Predicates for enabling row access in RLS can be metadata-based or attribute-based and can employ any other criteria. RLS can also be used to offer resource-based access constraints.

 

Row-level data security access controls get applied in two steps:

 

  1. Create an RLS filter function to determine who has access to which data.
  2. Develop a table-level security policy and use it to provide row-level security access control.

Row Level Security Use Cases

RLS is useful in a variety of situations. To comply with GDPR requirements, many firms must secure PIII.

 

Hospitals must limit access to patient data. Also, the data of one tenant and other tenants must be separated in multi-tenant applications. All of these can get addressed by RLS.

 

Generally, RLS can get used for a variety of purposes, including:

 

  • Restrict data access for organizational purposes, such as to prevent unintentional data modifications by staff who do not work directly on it.
  • For security purposes, restrict access to specified data to prevent unauthorized access to sensitive data within a database table.
  • Limit access for regulatory compliance reasons, such as limiting access to specific data within a table subject to regulatory restrictions.
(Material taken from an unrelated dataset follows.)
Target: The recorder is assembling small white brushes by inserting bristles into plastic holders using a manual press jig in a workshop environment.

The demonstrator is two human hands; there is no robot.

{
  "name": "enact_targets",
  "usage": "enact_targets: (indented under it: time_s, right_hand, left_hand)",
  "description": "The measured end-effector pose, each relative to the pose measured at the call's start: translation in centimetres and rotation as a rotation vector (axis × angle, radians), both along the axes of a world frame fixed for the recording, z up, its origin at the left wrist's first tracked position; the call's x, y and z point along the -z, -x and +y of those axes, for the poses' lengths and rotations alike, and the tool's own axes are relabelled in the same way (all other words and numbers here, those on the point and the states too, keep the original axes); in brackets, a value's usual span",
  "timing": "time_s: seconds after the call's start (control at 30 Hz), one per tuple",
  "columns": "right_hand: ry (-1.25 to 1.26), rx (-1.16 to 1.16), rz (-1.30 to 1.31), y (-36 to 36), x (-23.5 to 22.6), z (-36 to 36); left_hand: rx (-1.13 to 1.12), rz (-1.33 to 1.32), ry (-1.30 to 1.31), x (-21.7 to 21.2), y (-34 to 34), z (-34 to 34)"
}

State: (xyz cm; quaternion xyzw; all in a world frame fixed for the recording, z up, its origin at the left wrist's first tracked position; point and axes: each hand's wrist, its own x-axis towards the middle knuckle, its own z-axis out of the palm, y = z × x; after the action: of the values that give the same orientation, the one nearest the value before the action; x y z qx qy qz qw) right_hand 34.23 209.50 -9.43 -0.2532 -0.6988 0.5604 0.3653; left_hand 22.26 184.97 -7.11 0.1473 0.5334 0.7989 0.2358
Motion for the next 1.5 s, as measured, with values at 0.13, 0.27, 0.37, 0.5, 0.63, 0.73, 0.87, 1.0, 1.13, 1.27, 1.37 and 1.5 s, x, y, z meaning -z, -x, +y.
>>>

How Elasticsearch Row Level Security Works

Row Level Security controls use inline table-valued functions, an Elasticsearch security predicate, to access data. These functions are invoked and enforced by a table-level security policy.

 

Each of the following: authorized views, row-level access controls, and data storing in separate tables offers a different degree of security, efficiency, and accessibility. It is critical to select the most appropriate mechanism for your application to guarantee that your data gets protected to the right level of security.

Filter Predicates

Filter predicates prevent data from being read but allow it to be updated. The application ignores rows filtered out by the filter predicates; it only returns allowed rows, and if an Elasticsearch query returns no allowed rows, the result is a null set. When a security predicate gets broken, the operation fails, and an error returns.

Block Predicates

Block predicates are primarily concerned with write operations. Users cannot update row data to specified values indicated in the security predicate if you utilize an AFTER INSERT or AFTER UPDATE predicate. AFTER INSERT block predicates are the same for bulk INSERT operations for individual operations.

 

BEFORE UPDATE also blocks row modifications if the table’s current values break the security predicate. BEFORE DELETE prevents data matching the predicate from being deleted.

 

Block UPDATE predicates have the drawback of not being able to prevent specific modifications to values, such as users raising values in a row. To do so, use triggers to reference both new and old values from the intermediate tables simultaneously.

 

Both filter and block security rules and predicates share the following characteristics:

 

  • When a security predicate is disabled, filtered or blocked rows are not affected.
  • The security policy specifies which rows are filtered or blocked for which authenticated users and role grants.
  • You can change columns not referenced by security predicates in a table restricted by a schema-bound security policy. Attempting to modify the schema, on the other hand, will result in an error.
  • Each operation can only have one security predicate.
  • It is impossible to modify functions used as predicates on a table with a schema-bound security policy.

Summary

Elasticsearch Row-Level Security makes security in your application easier to design and code. RLS aids in the implementation of data row access limits. You can, for example, restrict workers’ access to only the data rows that are relevant to their department. Another example is limiting client data access to only the crucial information for the business.

 

In RLS, the access restriction logic is embedded in the database tier rather than in a separate application tier, which is more remote from the data. Every time a data access attempt gets made from any tier, the database system implements the access restrictions. By decreasing the surface area of your security system through Elasticsearch RLS, you can increase the reliability and resilience of your security system.